Summary of BRAF CNV analysis longitudinally monitored.
| Time Points | ddPCR Output | Copy Number Assessment | |
|---|---|---|---|
| BRAF/TTC5 | BRAF/VOPP1 | ||
| T0 | 2.0 | 1.9 | Diploid |
| T1 | 6.5 | 5.7 | Gain |
| T2 | 4.8 | 4.5 | Gain |
| T3 | 2.7 | 2.6 | Gain |
Cut-off: BRAF/TTC5 2.16 ± 0.39 BRAF/VOPP1 2.03 ± 0.56.
BRAF pV600E and MEK1 p.P124L ctDNA amount (copies/ml plasma) in samples longitudinally collected.
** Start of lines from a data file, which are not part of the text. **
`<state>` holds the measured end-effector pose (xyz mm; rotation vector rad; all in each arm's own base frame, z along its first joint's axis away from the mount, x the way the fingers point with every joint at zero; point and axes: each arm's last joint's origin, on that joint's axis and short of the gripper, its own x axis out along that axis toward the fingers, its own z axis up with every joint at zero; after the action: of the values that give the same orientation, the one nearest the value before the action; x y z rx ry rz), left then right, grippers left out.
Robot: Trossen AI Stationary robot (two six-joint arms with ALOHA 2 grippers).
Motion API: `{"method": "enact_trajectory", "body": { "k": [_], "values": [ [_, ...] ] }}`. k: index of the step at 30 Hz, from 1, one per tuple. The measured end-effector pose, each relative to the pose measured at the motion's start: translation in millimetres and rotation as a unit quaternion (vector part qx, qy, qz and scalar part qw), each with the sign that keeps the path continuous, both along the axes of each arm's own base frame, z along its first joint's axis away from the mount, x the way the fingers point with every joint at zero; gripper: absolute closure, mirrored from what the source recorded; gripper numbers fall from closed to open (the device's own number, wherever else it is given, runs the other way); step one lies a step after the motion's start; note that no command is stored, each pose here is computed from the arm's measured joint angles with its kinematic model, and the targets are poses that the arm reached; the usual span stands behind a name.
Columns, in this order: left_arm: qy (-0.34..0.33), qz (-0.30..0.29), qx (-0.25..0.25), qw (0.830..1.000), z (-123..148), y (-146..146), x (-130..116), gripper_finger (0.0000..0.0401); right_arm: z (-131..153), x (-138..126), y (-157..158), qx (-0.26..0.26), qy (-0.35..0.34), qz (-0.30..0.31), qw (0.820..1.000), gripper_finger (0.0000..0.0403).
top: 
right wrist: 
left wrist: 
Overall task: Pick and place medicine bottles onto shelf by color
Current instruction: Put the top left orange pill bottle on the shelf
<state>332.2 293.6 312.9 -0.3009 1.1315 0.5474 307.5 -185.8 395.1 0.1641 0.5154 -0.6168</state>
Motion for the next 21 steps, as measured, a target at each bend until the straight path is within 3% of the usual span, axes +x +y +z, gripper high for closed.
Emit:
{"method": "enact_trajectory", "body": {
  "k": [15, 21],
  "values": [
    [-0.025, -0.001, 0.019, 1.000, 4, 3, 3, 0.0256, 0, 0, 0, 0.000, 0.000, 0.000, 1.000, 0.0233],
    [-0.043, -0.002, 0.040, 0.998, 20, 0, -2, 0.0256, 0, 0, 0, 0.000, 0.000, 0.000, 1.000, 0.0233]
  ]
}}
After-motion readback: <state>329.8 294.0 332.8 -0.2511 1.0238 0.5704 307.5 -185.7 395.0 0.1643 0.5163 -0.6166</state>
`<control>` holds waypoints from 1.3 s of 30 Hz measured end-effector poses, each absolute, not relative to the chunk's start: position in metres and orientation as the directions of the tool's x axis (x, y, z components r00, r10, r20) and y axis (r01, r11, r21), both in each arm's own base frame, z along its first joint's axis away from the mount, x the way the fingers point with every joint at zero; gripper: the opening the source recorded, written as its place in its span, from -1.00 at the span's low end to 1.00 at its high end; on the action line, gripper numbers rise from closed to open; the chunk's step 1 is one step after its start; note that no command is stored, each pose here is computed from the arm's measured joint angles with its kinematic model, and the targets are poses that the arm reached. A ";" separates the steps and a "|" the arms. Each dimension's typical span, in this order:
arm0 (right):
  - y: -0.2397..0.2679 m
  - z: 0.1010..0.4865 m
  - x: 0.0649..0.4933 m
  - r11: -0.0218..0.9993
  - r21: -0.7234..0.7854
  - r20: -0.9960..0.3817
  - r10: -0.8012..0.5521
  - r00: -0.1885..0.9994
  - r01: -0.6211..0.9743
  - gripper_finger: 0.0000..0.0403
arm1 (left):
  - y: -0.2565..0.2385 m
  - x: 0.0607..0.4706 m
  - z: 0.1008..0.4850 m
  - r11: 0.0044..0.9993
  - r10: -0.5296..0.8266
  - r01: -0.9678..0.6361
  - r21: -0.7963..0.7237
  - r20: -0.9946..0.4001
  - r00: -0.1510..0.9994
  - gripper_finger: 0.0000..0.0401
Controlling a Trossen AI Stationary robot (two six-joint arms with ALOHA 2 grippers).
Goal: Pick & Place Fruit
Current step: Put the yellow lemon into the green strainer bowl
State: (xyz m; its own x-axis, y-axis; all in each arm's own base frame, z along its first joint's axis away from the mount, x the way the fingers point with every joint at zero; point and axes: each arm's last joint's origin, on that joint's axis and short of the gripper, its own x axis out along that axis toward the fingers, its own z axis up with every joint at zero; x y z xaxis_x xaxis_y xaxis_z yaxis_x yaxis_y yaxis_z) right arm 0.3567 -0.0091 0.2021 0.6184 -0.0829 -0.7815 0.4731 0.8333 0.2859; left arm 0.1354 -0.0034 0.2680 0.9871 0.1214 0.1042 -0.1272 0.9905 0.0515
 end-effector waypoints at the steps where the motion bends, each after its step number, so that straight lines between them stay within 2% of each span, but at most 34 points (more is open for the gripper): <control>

| Time Points | BRAF p.V600E (Copies/mL) | MEK1 p.P124L (Copies/mL) |
|---|---|---|
| T0 | 10,432 | 14,766 |
| T1 | 8469 | 1054 |
| T2 | 11,715 | 2326 |
| T3 | 18,080 | 6578 |
Figure 3(A) Representative images of γH2AX-positive (I) and γH2AX-negative (II) CMCs enriched and detected through the CellSearch® system (10× magnification). Fluorophore-conjugated antibodies were used: anti-High Molecular Weight Melanoma Associated Antigen (HMW-MAA-PE), anti-CD34/45-APC for endothelial cells and leukocytes, respectively, and anti-γH2AX-FITC for DNA-damaged cells. DAPI was used to stain nuclei. No staining is observed in the APC channel in the presence of a CMC; (B) Longitudinal plot of CMC count. The table below displays the number of total CMCs and of γH2AX-positive and -negative CMCs at each time point.